Bittensor (TAO) has extended its bearish decline for a fourth consecutive day, dropping over 5% in value and signaling a strengthening of negative market control. At the time of reporting, TAO was trading at $174.2, representing a 5.25% loss in just over 24 hours. Despite the price fall, market participation surged, with trading volume jumping 15% to $117.50 million. This increase in volume during a price decline typically indicates active trader engagement with the prevailing downtrend, reinforcing the bearish outlook.

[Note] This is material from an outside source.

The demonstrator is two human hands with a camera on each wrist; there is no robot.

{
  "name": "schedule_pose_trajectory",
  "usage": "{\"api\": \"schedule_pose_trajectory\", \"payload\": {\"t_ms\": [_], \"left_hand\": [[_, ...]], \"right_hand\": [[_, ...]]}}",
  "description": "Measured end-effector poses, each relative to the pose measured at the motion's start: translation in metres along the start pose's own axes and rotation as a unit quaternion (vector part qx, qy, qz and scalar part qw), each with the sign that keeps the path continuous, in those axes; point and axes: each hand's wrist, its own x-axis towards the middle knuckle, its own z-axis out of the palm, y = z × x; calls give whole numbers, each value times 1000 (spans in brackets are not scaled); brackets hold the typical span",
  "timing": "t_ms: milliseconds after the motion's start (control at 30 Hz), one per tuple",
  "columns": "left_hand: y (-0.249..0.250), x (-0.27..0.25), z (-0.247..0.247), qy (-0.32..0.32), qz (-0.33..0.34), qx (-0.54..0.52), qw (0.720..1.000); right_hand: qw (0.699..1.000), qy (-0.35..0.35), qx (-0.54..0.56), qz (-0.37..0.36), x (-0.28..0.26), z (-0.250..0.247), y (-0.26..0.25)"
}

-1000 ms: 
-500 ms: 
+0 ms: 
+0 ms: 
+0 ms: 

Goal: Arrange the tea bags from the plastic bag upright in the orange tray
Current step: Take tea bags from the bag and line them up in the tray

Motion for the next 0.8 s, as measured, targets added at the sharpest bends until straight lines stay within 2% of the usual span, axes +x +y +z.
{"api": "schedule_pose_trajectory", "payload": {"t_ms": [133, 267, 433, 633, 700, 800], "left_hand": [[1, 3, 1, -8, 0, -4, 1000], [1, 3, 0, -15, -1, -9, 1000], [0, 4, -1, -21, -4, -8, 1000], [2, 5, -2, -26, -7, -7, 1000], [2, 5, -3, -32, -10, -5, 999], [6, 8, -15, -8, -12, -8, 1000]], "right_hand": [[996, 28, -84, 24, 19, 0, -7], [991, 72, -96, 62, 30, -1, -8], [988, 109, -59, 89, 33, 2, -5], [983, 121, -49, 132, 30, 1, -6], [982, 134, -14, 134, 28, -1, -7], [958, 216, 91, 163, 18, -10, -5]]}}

Technical analysis points to a potential further decline of approximately 18%, with a key support target identified around the $144 liquidity level. This projection is based on TAO's failure to reclaim the crucial $207 resistance level, which it broke below on January 31, 2026. The asset's recent price reversal occurred near the 0.618 Golden Fibonacci level, adding to the technical bearish case. The Average Directional Index (ADX), a measure of trend strength, registered at 33.62, well above the key threshold of 25, indicating strong directional momentum for the current move.
Market sentiment presents a mixed picture. Derivatives data from Coinglass shows a bearish bias among leveraged traders. At critical price levels of $170.8 (downside) and $181.3 (upside), traders have built $2.65 million worth of short leveraged positions compared to $1.89 million in long positions. Conversely, data from CryptoQuant's 90-day Spot Taker Cumulative Volume Delta (CVD) tells a different story, showing consistent green bars over the past week. This suggests that aggressive buyers in the spot market are actively absorbing selling pressure, even amid price fluctuations between $170 and $195.
In summary, Bittensor is at a technical crossroads. The macro structure remains bearish as long as the price stays below the $207 level. Traders are advised to monitor price action closely, as a failure to stage an immediate recovery could validate a move toward the lower $144 support target.